Catherine talked about how she would not have the confidence to come forward and complain about a service or make people aware of her issues. It was a call to action for people to redouble their efforts to understand who they aren’t hearing from and seek them out.
2. Ozzy Anwar, Policy Advisor at MoJ, Interview.
As I mentioned above this was a masterclass in platforming someone who wouldn’t normally have the opportunity or ability (yet) to speak at an event like this.
Ozzy spoke compellingly about his history of being in and out of prison and about the opportunities he has had through being a person with lived experience working in policy delivery.
He spoke about how we can be better at welcoming in this experience, and about what value it adds. It was really great and Ozzy got the biggest round of applause I’ve ever heard at a conference. I hope he continues to thrive.
3. Building Sustainable Communities, Imran Hussain
I love hearing Imran talk about communities because I always learn a lot and also come away with several soundbites that I can steal!
I particularly liked the point above “Communities are an organisational hack” which I will definitely be using more in the next few weeks.
4. Quick consultation, Andrew Knight
Finally Andrew ran a consultation with attendees about a framework for policy design skills. We only had a few minutes to add thoughts and questions to large printouts and it was all a bit rushed, but looking around I saw lots of people participating an I’m sure Andrew came away with a lot of useful info.
Towards the next decade of digital public service reform, Paul Maltby, Department for Levelling Up Housing and Communities
I previously worked with Paul so it was interesting to hear his talk here, it covered a lot of examples of work that’s been happening either within DLUHC or in the sector, and even included examples that we funded as part of the Local Digital Fund (shoutout to Local Gov Drupal).
The thing that people seemed to pick up on was Paul’s ‘agile manifesto’ for the future of public service digital reform. While there are some things here that I agree with, others are a little more problematic.
- Horizontal community building over Broadcasting — YES.
- Services that enable others to build services over Services for end users- Yes, maybe, I can see this.
- Machine learning service improvements over Dashboards — Ah, now I’m not so sure.

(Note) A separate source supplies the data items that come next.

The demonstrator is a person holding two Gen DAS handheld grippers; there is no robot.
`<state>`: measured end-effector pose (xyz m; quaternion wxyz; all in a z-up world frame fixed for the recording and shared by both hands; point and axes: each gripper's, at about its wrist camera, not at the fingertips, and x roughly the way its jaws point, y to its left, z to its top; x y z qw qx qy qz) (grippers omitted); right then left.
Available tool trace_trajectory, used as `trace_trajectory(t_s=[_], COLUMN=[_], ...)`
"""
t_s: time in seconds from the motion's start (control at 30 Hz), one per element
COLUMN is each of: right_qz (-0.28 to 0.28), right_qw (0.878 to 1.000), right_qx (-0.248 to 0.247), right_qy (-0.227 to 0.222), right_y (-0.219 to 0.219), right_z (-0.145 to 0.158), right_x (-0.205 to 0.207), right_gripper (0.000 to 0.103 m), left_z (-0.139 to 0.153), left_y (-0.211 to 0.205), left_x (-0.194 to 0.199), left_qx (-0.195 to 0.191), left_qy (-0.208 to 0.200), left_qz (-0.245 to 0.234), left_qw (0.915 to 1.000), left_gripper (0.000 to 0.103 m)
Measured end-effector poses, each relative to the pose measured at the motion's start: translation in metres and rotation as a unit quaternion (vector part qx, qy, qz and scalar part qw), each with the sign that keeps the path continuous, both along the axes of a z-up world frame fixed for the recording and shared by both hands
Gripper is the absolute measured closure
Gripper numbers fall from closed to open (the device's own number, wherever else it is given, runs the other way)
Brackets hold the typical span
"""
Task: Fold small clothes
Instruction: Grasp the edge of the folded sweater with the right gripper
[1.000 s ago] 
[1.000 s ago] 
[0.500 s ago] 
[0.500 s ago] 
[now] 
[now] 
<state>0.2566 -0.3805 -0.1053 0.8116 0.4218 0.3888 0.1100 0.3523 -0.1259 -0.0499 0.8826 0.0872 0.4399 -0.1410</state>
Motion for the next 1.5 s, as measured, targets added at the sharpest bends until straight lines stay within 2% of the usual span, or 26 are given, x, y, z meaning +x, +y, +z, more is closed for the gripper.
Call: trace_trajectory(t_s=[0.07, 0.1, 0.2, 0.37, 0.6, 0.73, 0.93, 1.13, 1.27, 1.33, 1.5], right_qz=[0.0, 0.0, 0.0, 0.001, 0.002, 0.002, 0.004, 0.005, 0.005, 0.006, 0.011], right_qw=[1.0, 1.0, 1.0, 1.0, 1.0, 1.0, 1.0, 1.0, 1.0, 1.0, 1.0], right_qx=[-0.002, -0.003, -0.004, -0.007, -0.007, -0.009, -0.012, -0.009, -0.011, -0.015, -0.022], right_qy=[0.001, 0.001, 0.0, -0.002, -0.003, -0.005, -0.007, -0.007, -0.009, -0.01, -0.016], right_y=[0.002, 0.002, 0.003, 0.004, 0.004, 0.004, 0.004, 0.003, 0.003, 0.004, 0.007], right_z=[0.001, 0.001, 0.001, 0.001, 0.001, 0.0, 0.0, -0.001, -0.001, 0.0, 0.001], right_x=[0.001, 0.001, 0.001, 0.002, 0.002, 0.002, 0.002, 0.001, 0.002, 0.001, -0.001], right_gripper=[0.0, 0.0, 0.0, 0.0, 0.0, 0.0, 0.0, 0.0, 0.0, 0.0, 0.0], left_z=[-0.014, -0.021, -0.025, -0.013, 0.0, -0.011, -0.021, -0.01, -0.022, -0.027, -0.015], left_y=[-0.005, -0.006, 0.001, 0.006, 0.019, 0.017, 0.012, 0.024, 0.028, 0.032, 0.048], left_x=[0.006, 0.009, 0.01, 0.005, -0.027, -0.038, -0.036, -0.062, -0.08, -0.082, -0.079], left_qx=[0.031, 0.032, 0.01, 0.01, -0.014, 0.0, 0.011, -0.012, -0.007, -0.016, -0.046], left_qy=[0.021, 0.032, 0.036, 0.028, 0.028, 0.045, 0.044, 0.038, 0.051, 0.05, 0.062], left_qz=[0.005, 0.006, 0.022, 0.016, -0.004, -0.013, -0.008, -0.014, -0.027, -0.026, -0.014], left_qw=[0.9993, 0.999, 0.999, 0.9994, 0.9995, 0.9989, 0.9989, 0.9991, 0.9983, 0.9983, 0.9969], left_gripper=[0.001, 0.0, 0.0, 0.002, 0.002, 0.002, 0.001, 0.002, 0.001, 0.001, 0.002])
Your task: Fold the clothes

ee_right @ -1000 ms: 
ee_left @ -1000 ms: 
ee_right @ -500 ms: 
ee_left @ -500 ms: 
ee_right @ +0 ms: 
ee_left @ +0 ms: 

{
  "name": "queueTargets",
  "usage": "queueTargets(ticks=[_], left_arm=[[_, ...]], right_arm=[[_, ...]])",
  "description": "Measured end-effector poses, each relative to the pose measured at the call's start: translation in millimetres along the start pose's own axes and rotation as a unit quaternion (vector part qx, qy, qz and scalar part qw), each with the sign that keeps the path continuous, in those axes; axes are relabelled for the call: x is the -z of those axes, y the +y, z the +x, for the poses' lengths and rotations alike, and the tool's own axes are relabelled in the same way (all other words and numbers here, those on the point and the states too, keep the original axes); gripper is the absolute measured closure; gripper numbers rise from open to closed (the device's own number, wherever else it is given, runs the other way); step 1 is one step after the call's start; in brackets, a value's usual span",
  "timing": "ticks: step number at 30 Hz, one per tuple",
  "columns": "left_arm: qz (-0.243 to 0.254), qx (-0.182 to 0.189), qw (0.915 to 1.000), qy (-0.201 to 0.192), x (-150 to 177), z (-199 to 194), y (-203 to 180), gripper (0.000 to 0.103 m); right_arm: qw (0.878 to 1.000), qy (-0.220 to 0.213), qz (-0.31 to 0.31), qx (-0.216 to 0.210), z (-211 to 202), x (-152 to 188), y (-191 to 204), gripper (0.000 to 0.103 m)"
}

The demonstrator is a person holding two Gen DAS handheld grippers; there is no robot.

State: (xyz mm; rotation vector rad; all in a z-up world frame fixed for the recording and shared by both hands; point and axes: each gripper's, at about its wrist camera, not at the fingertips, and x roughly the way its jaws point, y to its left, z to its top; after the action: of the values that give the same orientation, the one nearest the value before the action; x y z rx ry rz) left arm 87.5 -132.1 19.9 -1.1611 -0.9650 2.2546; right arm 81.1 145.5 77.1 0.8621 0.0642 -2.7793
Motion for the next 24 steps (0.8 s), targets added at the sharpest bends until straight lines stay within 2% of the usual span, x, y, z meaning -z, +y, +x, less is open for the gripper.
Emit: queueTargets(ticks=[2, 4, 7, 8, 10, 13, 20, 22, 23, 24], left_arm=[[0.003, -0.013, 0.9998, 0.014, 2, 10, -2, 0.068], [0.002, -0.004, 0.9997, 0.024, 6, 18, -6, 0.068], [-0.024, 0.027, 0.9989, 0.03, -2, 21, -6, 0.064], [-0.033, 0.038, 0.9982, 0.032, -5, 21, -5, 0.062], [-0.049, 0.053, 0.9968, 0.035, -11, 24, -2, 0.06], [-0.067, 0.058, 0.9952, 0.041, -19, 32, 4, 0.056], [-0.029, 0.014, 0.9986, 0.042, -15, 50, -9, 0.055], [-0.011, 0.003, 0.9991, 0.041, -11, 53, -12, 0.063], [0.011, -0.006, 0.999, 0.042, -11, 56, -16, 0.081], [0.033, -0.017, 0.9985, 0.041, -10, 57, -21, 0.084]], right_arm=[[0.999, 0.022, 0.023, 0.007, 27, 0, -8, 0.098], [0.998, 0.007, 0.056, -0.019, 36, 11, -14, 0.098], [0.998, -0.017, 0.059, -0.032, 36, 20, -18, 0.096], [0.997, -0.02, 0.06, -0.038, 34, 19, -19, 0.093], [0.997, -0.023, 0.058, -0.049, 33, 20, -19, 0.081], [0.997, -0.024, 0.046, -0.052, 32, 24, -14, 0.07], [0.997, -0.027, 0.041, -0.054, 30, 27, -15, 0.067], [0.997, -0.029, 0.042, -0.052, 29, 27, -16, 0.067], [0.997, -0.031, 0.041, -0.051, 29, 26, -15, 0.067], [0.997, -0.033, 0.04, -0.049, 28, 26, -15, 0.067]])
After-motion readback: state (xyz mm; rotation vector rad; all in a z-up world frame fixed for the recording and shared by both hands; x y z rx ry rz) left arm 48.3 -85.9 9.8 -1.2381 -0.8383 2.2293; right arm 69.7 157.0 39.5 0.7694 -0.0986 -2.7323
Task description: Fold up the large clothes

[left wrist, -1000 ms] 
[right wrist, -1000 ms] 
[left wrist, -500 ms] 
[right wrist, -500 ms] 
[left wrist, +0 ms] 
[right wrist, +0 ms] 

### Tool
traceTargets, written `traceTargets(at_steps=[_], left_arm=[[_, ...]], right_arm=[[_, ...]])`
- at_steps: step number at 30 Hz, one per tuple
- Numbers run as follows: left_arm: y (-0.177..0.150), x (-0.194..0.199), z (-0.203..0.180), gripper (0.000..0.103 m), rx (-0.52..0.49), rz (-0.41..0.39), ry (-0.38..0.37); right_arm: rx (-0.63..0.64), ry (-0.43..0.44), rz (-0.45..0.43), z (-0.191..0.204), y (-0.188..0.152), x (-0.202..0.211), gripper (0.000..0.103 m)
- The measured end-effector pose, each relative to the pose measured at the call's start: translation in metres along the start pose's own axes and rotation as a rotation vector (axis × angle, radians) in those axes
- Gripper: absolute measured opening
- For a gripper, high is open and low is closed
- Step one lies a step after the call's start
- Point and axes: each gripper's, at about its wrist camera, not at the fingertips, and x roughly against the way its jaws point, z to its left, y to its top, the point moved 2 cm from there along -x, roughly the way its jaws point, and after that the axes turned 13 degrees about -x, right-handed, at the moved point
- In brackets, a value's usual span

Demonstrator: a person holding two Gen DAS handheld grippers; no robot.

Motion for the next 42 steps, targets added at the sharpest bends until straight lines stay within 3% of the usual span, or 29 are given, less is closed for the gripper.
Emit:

I’m not advocating for dashboards here (because honestly for the most part dashboards are UGH) but the wording here isn’t necessarily clear and there is the possibility that this places the emphasis on efficiency rather than insight to improve outcomes for users. Machine learning to shortcut insight and free others up to do more analysis? Yes. Machine learning to make services more efficient and save money or reduce headcount (particularly thinking about Local Government colleagues here) probably not.
Rehearsing sustainable futures: using critical service design to tackle highly complex challenges with local actors, Dr Lara Salinas (Service Futures Lab), Tom Taylor (Southwark Council), Marion Lagedamont, (University of the Arts London)
This was my first workshop of the conference and it was a really interesting (if whistlestop) walk through using participatory methodology. It was fun, creative and thought provoking and I got to work with some entirely new people to build a response to a particular challenge around food availability.
Design Culture that delivers, Martin Jordan (German Digital Dervice) and Kara Kane (incoming Head of Profession, Design, GDS)
“The big thing is supported by the tiniest thing… we need a range of building blocks.”
Another workshop! In this session we talked trough what is needed to make organisations a great place for design to thrive. It was useful to go through some actual scenarios and there was a good structure to help us think through this.
Our table had a little difficulty understanding the differences between barriers/challenges and symptoms which meant we fell a little behind, but it was good to reflect on this more after the session.
The team also provided examples of things you can do to build an inclusive design culture, sized as building blocks which was great (and it included things like stickers and posters as well as assurance practices — small to very large blocks) which was useful to see.